A multi-millionaire will buy a condominium in Phuket and suffer no real emotional or financial loss should anything go wrong with their purchase. After all, the amount they stand to lose may equate to the interest they earn in a single day. Conversely a retiring couple may have just enough money for a condo, and a well-planned subsistence in retirement. If such a purchase were to go wrong, it could financially cripple them.
The problem most property investors face is different still. They cannot earn money by leaving it in the bank, a concept that is relatively new to anyone over the age of 30. They are instead forced to seek out alternative ways to grow their money because they fear a different type of risk – inflation risk, which eats away at the spending power of any money left idle in the bank.
Historically, people would accept 5% interest from their local bank, building society or credit union, rather than be lured into higher-risk investments. But in the West, traditional deposits and interest bearing instruments are no longer paying this type of yield. In China, on the other hand, many simply wish to diversify their wealth across other currencies, and are actively seeking ways to get their capital out of Yuan.

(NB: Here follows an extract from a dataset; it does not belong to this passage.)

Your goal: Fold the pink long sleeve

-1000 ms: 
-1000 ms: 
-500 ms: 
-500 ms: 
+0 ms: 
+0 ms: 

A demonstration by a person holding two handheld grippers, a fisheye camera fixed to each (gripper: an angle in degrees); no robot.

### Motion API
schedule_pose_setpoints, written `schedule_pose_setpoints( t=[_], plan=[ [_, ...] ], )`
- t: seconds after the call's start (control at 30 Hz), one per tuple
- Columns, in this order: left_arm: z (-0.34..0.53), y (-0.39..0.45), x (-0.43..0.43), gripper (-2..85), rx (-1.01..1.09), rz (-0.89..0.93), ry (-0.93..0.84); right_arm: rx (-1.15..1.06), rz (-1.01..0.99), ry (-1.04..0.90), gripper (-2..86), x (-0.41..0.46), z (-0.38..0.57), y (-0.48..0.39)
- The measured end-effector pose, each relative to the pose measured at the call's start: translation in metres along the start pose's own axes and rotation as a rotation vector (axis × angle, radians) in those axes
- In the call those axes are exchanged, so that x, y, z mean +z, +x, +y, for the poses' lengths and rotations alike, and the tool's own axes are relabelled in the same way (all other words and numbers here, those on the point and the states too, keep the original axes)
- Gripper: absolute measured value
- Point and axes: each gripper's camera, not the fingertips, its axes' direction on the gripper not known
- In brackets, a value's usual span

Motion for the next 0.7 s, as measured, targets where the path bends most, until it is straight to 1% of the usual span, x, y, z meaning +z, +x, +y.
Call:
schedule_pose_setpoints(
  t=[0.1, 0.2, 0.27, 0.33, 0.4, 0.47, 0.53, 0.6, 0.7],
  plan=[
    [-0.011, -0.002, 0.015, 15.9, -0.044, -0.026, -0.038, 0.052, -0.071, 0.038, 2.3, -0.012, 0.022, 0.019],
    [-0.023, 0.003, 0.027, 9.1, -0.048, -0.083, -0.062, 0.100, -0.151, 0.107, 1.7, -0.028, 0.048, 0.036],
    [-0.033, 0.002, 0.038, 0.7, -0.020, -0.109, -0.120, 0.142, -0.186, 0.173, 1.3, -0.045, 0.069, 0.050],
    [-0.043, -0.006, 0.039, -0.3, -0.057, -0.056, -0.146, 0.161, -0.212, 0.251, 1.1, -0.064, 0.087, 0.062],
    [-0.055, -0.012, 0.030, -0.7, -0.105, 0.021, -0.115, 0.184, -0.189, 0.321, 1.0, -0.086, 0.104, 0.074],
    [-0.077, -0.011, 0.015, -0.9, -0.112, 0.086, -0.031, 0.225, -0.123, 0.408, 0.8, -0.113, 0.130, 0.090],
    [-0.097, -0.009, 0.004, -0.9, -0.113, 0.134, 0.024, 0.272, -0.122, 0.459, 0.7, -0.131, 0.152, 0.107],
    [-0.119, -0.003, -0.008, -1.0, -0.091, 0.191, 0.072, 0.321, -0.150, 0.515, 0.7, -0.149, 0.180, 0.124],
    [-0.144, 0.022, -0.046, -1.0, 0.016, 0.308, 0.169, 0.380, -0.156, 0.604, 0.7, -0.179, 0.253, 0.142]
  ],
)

We all want to avoid risk, but most people are aware that some level of risk will always exist. The question is: how is that risk being managed? In the Phuket property market, risks can be mitigated – or even eliminated – by following the correct guidance and advice. And this starts by working with the right people, and making sure that the best legal representation has been sought.
Placing a Reservation Deposit
There has been some negative press about holiday makers who have rushed into a purchase, only to change their minds and request their deposit back. In some cases they made an emotional decision, only to be faced with buyer’s remorse; in other cases they discovered they had been misled about the purchase.

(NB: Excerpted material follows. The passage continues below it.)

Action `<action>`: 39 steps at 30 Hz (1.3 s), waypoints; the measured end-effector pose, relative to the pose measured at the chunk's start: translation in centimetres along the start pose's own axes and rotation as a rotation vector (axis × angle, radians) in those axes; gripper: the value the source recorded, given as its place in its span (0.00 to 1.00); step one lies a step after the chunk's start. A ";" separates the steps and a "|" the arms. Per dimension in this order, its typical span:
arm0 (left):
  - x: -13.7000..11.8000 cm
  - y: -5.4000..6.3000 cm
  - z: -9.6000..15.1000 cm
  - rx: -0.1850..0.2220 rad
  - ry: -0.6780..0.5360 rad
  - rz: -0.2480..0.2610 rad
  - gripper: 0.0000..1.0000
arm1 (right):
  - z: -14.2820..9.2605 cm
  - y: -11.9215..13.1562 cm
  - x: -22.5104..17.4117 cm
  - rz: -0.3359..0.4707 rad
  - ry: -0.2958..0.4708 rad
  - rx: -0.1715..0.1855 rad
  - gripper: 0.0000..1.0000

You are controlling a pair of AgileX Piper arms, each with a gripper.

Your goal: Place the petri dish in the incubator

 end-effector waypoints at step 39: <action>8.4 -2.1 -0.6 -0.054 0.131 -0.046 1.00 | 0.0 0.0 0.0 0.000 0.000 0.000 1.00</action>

A deposit should never be placed without seeking legal advice, and it is imperative that any deposit be refundable. An experienced lawyer will insist on this, thus protecting the buyer against any change of heart. The seller/agent should not object to time being given for a lawyer to check over the agreement to ensure that this and other essential clauses are spelled out.
The lawyer should take every necessary step to ensure that the law is on the buyer’s side should the due diligence turn up anything that would warrant pulling out of the purchase. These exit clauses should be clearly worded so that the developer or seller is bound by law to return the deposit.
It is important that the title deed be checked prior to paying a deposit. However, if this has not been done, the examination of the clear title should be a prerequisite for the sale to proceed to the next level. A lawyer can also advise on other necessary clauses, which may relate to either the buyer’s situation, or to the specific property or development in question.
In Phuket, as elsewhere, there are always new developments coming on line for an investor to consider. Acting on a “sense of urgency” when spending money on a property is not the recipe for a successful investment. But if a decision to buy has been made on impulse, it is important to build these safeguards into the agreement before transferring the deposit.
In a Nutshell
The real estate market the world over has proven to be dependable, though not guaranteed. Please be aware of the source and nature of the risks which could undermine your ideal investment property, and take all the necessary steps to mitigate, if not eliminate, these risks.